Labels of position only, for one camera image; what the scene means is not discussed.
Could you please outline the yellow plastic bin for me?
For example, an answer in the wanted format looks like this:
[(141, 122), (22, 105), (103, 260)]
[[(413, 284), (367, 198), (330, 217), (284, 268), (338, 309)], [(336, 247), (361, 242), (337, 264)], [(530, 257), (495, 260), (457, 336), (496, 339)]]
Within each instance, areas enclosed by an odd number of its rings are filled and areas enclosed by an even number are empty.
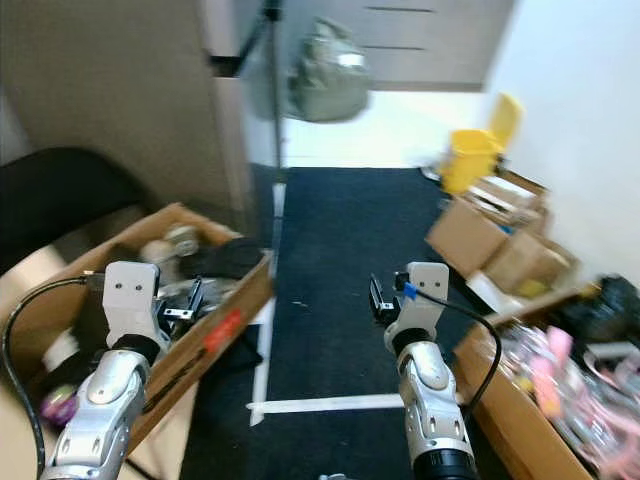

**What you have to do**
Wherever an image appears, omit it, and retype everything else in the entries exactly.

**Output of the task**
Labels of position only, for one camera image; what the scene means is not discussed.
Could you please outline the yellow plastic bin for me?
For example, an answer in the wanted format looks like this:
[(141, 122), (22, 105), (103, 260)]
[[(413, 284), (367, 198), (330, 217), (284, 268), (338, 309)], [(336, 247), (361, 242), (337, 264)], [(530, 257), (495, 260), (457, 336), (496, 339)]]
Within each instance, areas enclosed by an odd number of its rings are filled and areas enclosed by an even number are empty.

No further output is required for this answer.